Low back pain (LBP) can affect approximately 50-80% of adults at some point in their life. LBP can impact an individual’s physical and mental health, making it difficult to complete everyday tasks. LBP can cause discomfort with everyday activities such as sitting, standing, walking, and sleeping. As physiotherapists, we understand this challenge and want to work with you to re-gain mobility and strength so that you can return to the activities you enjoy with reduced pain and greater function.

Common causes of LBP

LBP can be caused by a variety of factors, some of which include:

  • Aging: Wear and tear on the spine as we age can cause weaker vertebrae and cartilage.
  • Traumatic injury: A traumatic incident such as a fall, hit, or motor vehicle accident.
  • Physically demanding professions: Physical demands from a job that produce a high spinal load and impact on the spine. This can include jobs that require repetitive or prolonged heavy lifting, twisting, bending, or carrying, including athletes who engage in high intensity physical activities.
  • Prolonged sitting: More sedentary jobs that do not promote good posture, such as sitting at a desk for extended periods of time.

Here are some common types of LBP that we often treat in a clinical setting:

Common types of LBP

  • Strain/sprain: When muscle fibers are overly stretched or torn, a lumbar strain can occur. Conversely, when ligaments are torn from their attachment site, a lumbar sprain can occur. A lumbar strain or sprain can arise from gradual overuse or sudden injury.
  • Disk herniation: A herniated spinal disk occurs when the center of one of the disks, which live between the vertebra of the spine, protrudes through a tear in the annulus, which is the tough rubbery exterior that houses the nucleus. A herniated disk can irritate nearby nerves causing pain, numbness, or weakness in an arm or leg. Our disks become less flexible as we age causing them to be more susceptible to changes in our spine.
  • Spinal stenosis: Spinal stenosis refers to the narrowing of the spinal canal, putting pressure on the spinal cord and the surrounding nerves. This can cause leg pain or cramping, depending on what level of the spine is affected.
  • Spondylosis/spondylolisthesis: Spondylosis refers to the degeneration of lumbar vertebrae, whereas spondylolisthesis is a condition involving spinal instability in which one vertebra slips out of place onto the vertebra below it. Both spondylolysis and spondylolisthesis can cause LBP.
  • Piriformis/glute syndrome: Piriformis syndrome can occur when the piriformis muscle compresses the sciatic nerve, causing inflammation, pain or numbness in the buttock or hip. Symptoms may increase with prolonged sitting or impactful activities such as running or climbing stairs.

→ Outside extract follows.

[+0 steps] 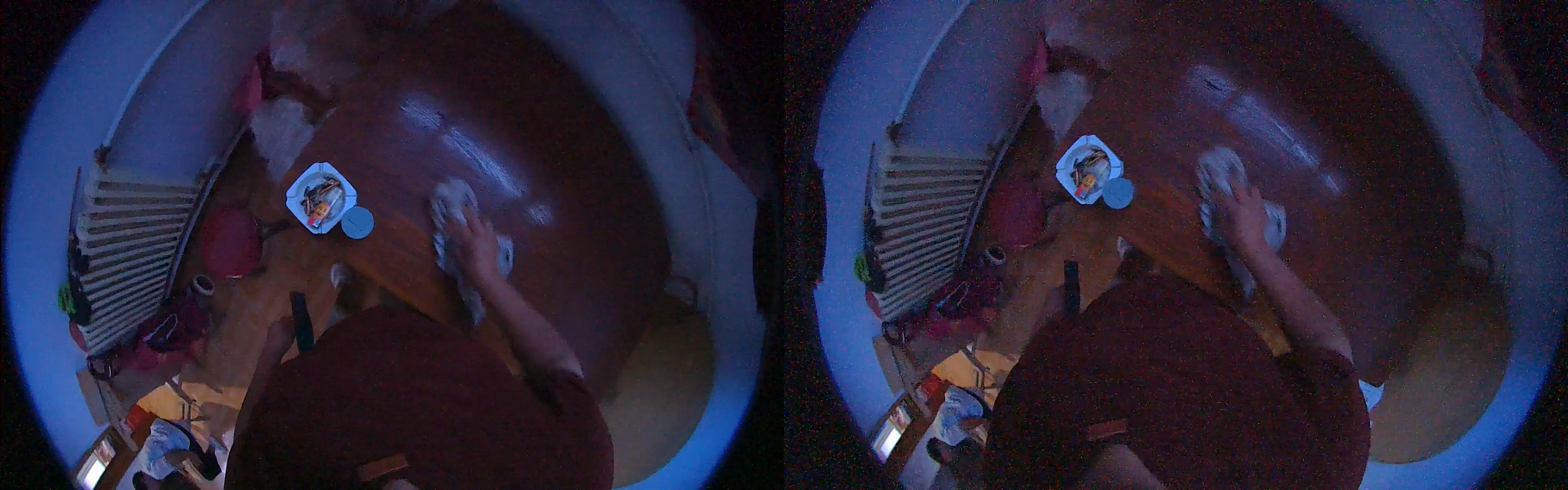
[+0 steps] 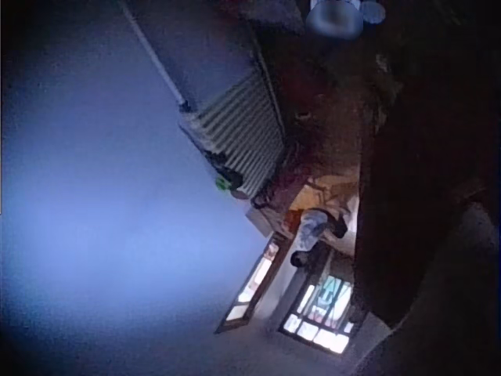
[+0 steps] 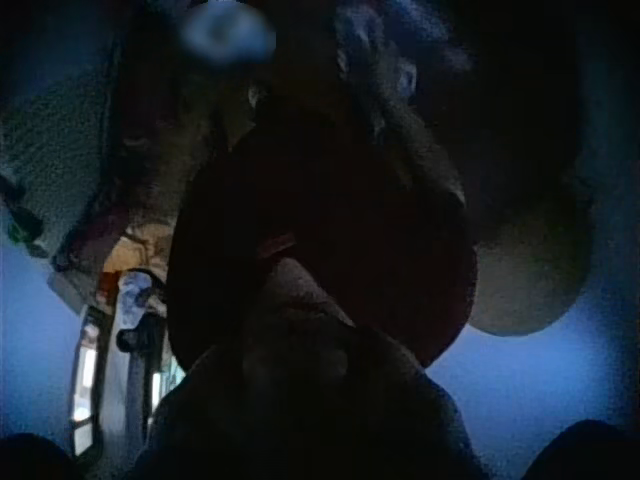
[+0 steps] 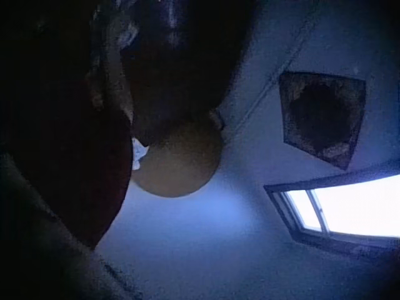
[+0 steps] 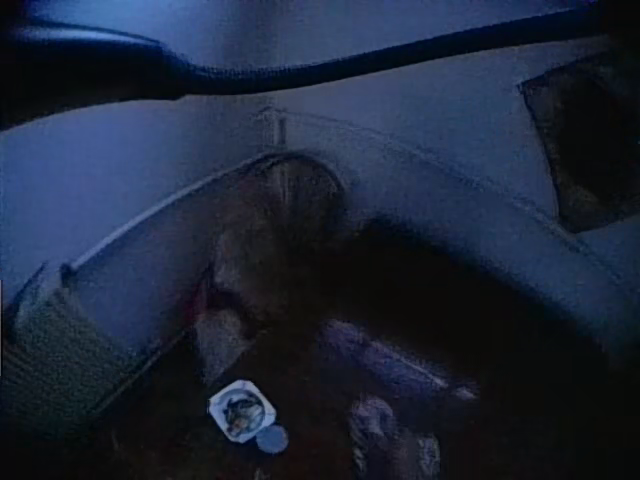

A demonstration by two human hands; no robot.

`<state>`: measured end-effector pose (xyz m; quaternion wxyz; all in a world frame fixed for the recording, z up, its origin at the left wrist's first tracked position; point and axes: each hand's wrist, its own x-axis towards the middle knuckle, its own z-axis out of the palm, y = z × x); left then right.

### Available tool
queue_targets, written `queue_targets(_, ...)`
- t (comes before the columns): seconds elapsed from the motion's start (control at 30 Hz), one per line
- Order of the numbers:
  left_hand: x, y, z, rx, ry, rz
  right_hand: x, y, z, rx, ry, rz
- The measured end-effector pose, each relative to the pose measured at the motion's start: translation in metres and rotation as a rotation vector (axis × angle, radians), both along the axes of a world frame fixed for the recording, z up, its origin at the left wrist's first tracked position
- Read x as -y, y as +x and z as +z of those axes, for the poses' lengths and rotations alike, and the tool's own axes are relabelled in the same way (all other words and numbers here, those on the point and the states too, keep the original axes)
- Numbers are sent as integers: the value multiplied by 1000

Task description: The person wipes a wooden table surface with a white cloth, moving the cloth in circular and back-and-forth motions across the tabletop. The person occasionally shifts position to reach different areas of the table while maintaining contact with the cloth.

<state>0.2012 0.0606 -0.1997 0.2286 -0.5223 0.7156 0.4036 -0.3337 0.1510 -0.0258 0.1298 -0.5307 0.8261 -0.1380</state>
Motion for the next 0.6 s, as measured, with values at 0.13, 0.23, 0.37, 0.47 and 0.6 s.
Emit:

Although there are more types of LBP, these are common types that we see clinically.

Physiotherapy treatment options

Here are some ways that physiotherapy can help with various types of LBP:

  • Education: Your physiotherapist can provide you with education on appropriate ergonomics to control LBP, methods of pain control, exercises to increase lumbar mobility and strength, or put you in contact with other health professionals who can help.
  • Stretching exercises: Physiotherapists can show you exercises that can stretch your spinal cord or specific vertebrae that may be affecting your pain. Stretching muscles such as your hip flexors can also help relieve LBP.
  • Strengthening exercises: Strengthening exercises can include strengthening the muscles that support our back such as the transverse abdominus, trapezius, latissimus dorsi, rhomboid major, and more!
  • Manual therapy: Mobilizations of the lumbar spine can provide pain relief, decrease stiffness, and improve range of motion in the joint by stretching fibrous tissue.
  • Referrals: Physiotherapists can make appropriate referrals to physicians if obtaining imagery for your back is required to support our treatment plan such as x-rays, ultrasound, or MRI.

Our physiotherapists will collaborate with you one-on-one to develop a treatment plan that is right for you and your goals. An initial assessment will include gathering information on your history with LBP, observing how your back moves in different directions, assessing the strength of various muscle groups that support the back, and performing specific tests which assess the muscles, nerves and bones that commonly affect back pain. From there, we will decide the best course of action depending on our findings. We aim to educate you on our findings, reduce pain, improve mobility and strength, and provide you with the best treatment plan that aligns with your needs and goals in order to help you return to the activities you love most.